The SELFISH gene

Published On: July 22, 2016 02:15 AM NPT By: Isha Bista


A friend of mine had some trouble at work recently when she was late for a meeting. She was 15 minutes late for a meeting scheduled at noon and had informed her immediate supervisor 15 minutes beforehand that she had just come out of a meeting and might be a little late. She had asked him to inform the other participants of the meeting as well and requested that they start without her and that she would rush to join them.

When she finally got to office, she got lectured on punctuality by her supervisors’ boss who was miffed at her. They all had apparently waited for her. When my friend told him that she had informed her supervisor, he looked surprised and said he didn’t get the message. When she looked questioningly at her supervisor, he just looked away with a sheepish grin.

My friend was furious. She didn’t understand why her supervisor would pull such a stunt. She had always thought of him as a good man with a strong sense of self and that incident changed her views about him completely. In hindsight, she now realizes that he has always been like that: quick to pin the blame on someone else, take all the credit for good work, and trying to put others down to make himself seem better.
Her rants about her supervisor got me thinking about my own little world filled with people I didn’t like all that much. I knew many such people with similar traits myself. And I guess we all know such selfish people, even deal with them on a daily basis. This stark realization that humans are inherently selfish beings came, though not as a complete shock, as a bit of a surprise because I realized even I was, to a certain extent, selfish.

However, there is a difference between being selfish and being selfish with malicious intent. In today’s dog eat dog world, you have to think about yourself and maybe even put yourself first because nobody else will. But in doing that, there is no need to be unkind and harm others. However, some people really do seem to be wired a different way and are willing to go to any lengths if it benefits them without giving a thought to how their actions will affect others.

Recently, at a wedding, another friend was complaining about how the function was poorly organized and how the groom’s family depended entirely on their relatives to take care of the wedding functions for them. So much so that one never saw the parents doing any hard work at all. The relatives, on the other hand, were roughing it out, at the lazy duo’s beck and call. And to make matters worse, the buffet at the reception was closed before these hard working relatives had had a chance to eat. It was too late, said the groom’s father.

A study, published in Brain and Cognition, has managed to visualize what happens in the brains of these kinds of people when others are nice to them. The study found they went into overdrive, working out how best to exploit them. These manipulative, deceitful people who lack empathy often have a very poor sense of self which is probably why they need to make others look bad to make themselves seem like the good person. They are weak and often haunted by the fear of loss of control.
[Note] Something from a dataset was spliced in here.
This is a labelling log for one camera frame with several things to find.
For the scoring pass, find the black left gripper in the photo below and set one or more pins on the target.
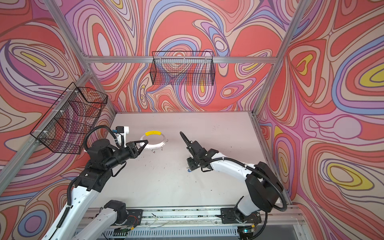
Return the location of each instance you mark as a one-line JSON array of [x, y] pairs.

I have met people who cannot think beyond themselves and expect the world to revolve according to their wishes and demands. And when it inevitably doesn’t do so, they are quick to get sad, upset, and angry. A relative is like that and there’s a perpetual scowl etched on her face by years of disappointments and unlearnt lessons.

What these kinds of people don’t realize is when they rely on anyone else more than they do on themselves, they are most likely to be disappointed.

But this is where the selfish gene kicks in. Many people, it seems, truly believe they deserve nothing but the best, that everybody else is beneath them, and that people need to be nice to them irrespective of their actions. Selfishness is a big issue these days. Many studies are being conducted on human behavior, and narcissism. But when someone you have to deal with regularly is consistently self-involved and self-centered, they can make your life miserable.

I was discussing this with a friend and he said it doesn’t bother him all that much because when he sees a selfish trait in someone, he steers clear of that person and doesn’t let it affect him. That sounds like the ideal way of dealing with the issue but I’m hardly the sensible kind. When people act selfishly, I often tend to judge them, label them as ‘bad’ people, and not only keep my distance but am unable to tolerate the sight of them.

How I wish there were a cure-all solution for selfish people. But, unfortunately, unless we wipe off the human race there’s no permanent solution to it. And here we can’t even cut off ties with all selfish people because some of them are stuck in our lives – through blood or marriage. And, like I admitted already, I can be pretty selfish too sometimes. But that’s just ‘sometimes’. The problem lies in being selfish more often than not.

But how long can you crib and complain and feel inadequate because of someone else’s unrealistic expectations and pointless blames? We can’t control people’s behavior but we can control our reactions. You have to be the bigger person in dealing with selfish people. It’s a bitter pill to swallow and it sucks, but you will definitely come out the happier person in the end. And sometimes, it might be a good idea to keep in mind that ‘greed is good’ and act accordingly. Survival of the fittest, perhaps?